> _Description of the task_
Reproduce each line of the following material exactly, omitting the images.

> _Information shown_
++++++++++
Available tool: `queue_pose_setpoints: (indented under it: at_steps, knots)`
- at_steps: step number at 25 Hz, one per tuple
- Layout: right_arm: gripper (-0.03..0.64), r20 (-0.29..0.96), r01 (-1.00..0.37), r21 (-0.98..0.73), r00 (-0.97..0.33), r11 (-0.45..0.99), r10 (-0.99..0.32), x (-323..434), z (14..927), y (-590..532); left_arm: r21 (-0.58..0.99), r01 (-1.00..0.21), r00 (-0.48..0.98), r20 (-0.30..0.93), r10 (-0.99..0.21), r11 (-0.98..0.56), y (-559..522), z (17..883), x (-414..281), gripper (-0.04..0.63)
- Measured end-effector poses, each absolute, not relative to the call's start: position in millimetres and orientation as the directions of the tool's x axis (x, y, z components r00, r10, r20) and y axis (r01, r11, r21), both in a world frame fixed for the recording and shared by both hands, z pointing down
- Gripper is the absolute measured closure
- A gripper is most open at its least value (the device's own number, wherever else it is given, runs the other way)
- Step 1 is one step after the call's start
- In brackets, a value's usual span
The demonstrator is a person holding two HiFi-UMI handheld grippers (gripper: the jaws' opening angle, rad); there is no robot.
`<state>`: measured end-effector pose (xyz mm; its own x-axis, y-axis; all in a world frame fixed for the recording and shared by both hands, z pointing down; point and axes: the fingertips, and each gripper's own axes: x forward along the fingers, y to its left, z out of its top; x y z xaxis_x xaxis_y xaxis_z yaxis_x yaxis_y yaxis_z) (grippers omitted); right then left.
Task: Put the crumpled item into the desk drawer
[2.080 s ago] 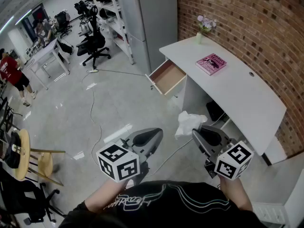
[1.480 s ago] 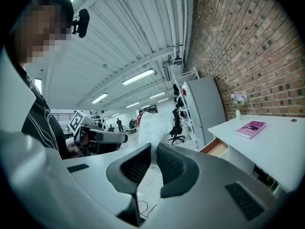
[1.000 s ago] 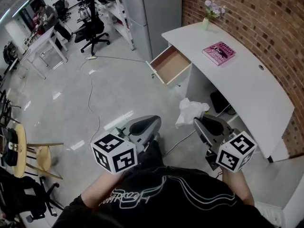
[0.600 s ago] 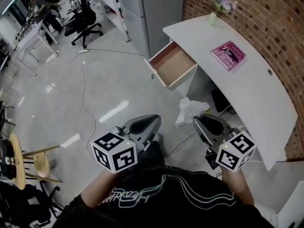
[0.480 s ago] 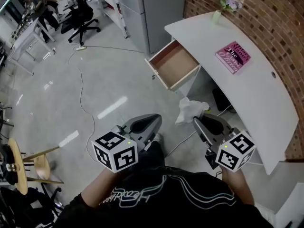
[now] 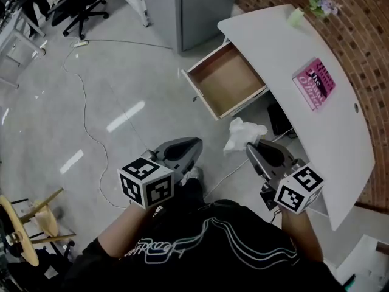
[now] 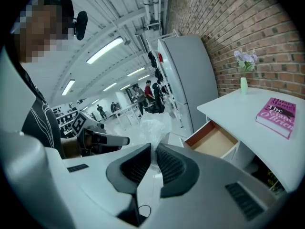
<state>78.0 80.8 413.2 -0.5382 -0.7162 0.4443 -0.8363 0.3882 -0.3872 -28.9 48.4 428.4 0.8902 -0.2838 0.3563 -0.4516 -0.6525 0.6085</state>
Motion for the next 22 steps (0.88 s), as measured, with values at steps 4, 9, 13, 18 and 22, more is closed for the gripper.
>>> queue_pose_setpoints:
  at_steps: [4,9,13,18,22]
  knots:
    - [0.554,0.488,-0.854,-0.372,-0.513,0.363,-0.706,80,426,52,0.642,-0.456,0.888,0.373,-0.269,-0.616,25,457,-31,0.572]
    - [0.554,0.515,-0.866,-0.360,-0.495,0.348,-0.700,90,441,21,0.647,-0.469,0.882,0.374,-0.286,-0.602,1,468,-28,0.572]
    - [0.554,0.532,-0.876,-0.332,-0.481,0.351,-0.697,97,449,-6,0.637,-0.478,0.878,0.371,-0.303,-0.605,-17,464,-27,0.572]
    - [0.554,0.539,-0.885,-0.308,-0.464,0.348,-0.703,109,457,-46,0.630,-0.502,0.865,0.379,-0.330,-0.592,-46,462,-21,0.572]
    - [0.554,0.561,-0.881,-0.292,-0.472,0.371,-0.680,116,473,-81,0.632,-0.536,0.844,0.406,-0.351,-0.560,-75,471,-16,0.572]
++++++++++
> _Exercise solution_
Available tool: `queue_pose_setpoints: (indented under it: at_steps, knots)`
- at_steps: step number at 25 Hz, one per tuple
- Layout: right_arm: gripper (-0.03..0.64), r20 (-0.29..0.96), r01 (-1.00..0.37), r21 (-0.98..0.73), r00 (-0.97..0.33), r11 (-0.45..0.99), r10 (-0.99..0.32), x (-323..434), z (14..927), y (-590..532); left_arm: r21 (-0.58..0.99), r01 (-1.00..0.21), r00 (-0.48..0.98), r20 (-0.30..0.93), r10 (-0.99..0.21), r11 (-0.98..0.56), y (-559..522), z (17..883), x (-414..281), gripper (-0.04..0.63)
- Measured end-effector poses, each absolute, not relative to the call's start: position in millimetres and orientation as the directions of the tool's x axis (x, y, z components r00, r10, r20) and y axis (r01, r11, r21), both in a world frame fixed for the recording and shared by both hands, z pointing down
- Gripper is the absolute measured closure
- A gripper is most open at its least value (the device's own number, wherever else it is given, runs the other way)
- Step 1 is one step after the call's start
- In brackets, a value's usual span
The demonstrator is a person holding two HiFi-UMI handheld grippers (gripper: the jaws' opening angle, rad); there is no robot.
`<state>`: measured end-effector pose (xyz mm; its own x-axis, y-axis; all in a world frame fixed for the recording and shared by both hands, z pointing down; point and axes: the fingertips, and each gripper's own axes: x forward along the fingers, y to its left, z out of its top; x y z xaxis_x xaxis_y xaxis_z yaxis_x yaxis_y yaxis_z) (grippers omitted); right then left.
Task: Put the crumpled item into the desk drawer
[2.080 s ago] 
[1.480 s ago] 
[1.000 s ago] 
[0.600 s ago] 
[0.480 s ago] 
[now] 
[now] 
<state>78.0 80.8 413.2 -0.5382 -0.7162 0.4443 -0.8363 0.3882 -0.3872 -28.9 48.4 428.4 0.8902 -0.2838 0.3563 -0.4516 -0.6525 0.6085</state>
Motion for the next 22 steps (0.88 s), as measured, with values at steps 4, 9, 13, 18 and 22, more is closed for the gripper.
>>> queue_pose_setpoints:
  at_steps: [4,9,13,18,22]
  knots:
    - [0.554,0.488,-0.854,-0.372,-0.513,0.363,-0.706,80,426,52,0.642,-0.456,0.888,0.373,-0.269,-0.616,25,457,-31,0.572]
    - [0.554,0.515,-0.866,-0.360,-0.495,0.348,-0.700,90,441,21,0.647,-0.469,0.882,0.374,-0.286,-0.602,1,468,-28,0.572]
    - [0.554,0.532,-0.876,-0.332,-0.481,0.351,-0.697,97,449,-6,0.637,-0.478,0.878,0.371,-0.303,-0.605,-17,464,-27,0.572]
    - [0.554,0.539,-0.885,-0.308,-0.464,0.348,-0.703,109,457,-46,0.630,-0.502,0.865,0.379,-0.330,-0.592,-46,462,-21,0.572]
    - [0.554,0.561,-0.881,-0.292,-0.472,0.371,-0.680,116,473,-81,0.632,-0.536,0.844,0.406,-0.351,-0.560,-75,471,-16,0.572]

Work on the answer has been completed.